Category: Rehearsal Rooms
Published on Friday, 15 January 2010 17:41
Written by Bruce Gale
Rehearsal rooms invariably benefit from attempts to deaden the sound. In fact, such rooms should ideally be almost as dead as possible, with little or no echo. In most schools and colleges in Southeast Asia, however, rehearsal rooms are usually converted classrooms.
Rehearsal rooms invariably benefit from attempts to deaden the sound. In fact, such rooms should ideally be almost as dead as possible, with little or no echo. In most schools and colleges in Southeast Asia, however, rehearsal rooms are usually converted classrooms. Typically, they are characterized by cement floors, brick walls, and ceilings made of similarly inappropriate material. When these areas are used as practice rooms, the resulting echoes produce a sort of musical fog that make it almost impossible to check the ensemble for balance, intonation, or even wrong notes!
If your institution cannot afford carpet or thick wall drapes, try spreading large rugs or mats on the floor and placing second-hand, thickly padded furniture around the room. Thickness is important. Thin felt on concrete absorbs only about 25% of the sound at 500Hz. Thick pile carpet placed on the same concrete, on the other hand, can absorb up to 50% of the sound. [See the table on "Absorption Coefficients at Different Frequencies" given in concert halls]. The containers used to package eggs sold in supermarkets can also be used to cut down the sound reflected from brick walls. Suitably painted, they can be attached to the walls in batches to form attractive abstract designs. Get the school’s art department to suggest some ideas.

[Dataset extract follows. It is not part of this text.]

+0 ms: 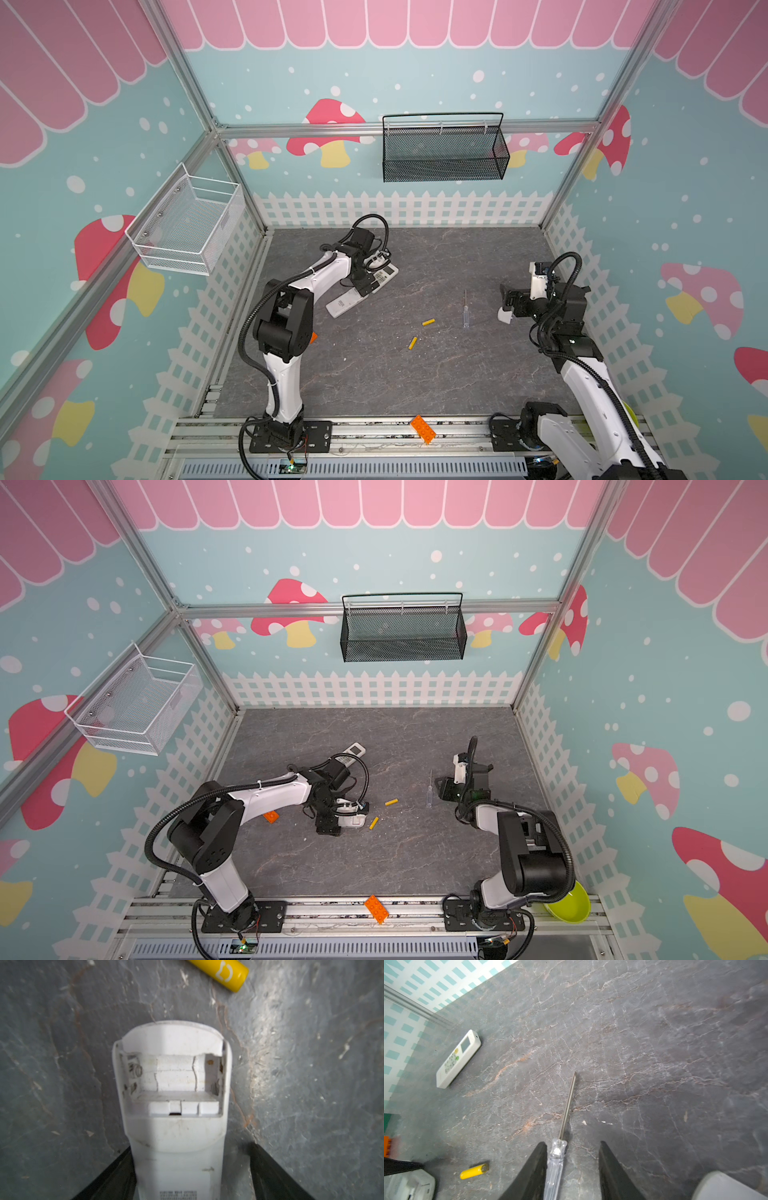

If you are still facing problems, consider the significance of careful positioning. Even a thin curtain placed about six inches away from a brick or concrete wall will block more reflected sound than a thick curtain hung directly in front of it. Curtains do not always need to be heavy to be effective. Open weave material -- if you can find it -- is generally better at absorbing sound.
Even the way in which a rehearsal room is painted can be important. Strangely enough, a porous brick surface can have its sound absorption ability raised by 15% by one coat of paint applied with a brush or lowered by 20% by one coat of paint applied with a roller. Use a brush whenever possible.
The principles of acoustics and their application to architecture are so well known these days that some very fine concert halls have been constructed in recent years in both Asia and the West. One of the best in Southeast Asia is situated in the Petronas Towers in Kuala Lumpur and is home to the Malaysian Philharmonic Orchestra. Fortunately, it is not necessary to be an architect or audio engineer to know how to avoid the most common acoustical errors when constructing or renovating a building. Study the principles outlined here, experiment a little, and you will be well on your way to ensuring that both your rehearsal room and the concert hall in your community is of reasonable quality.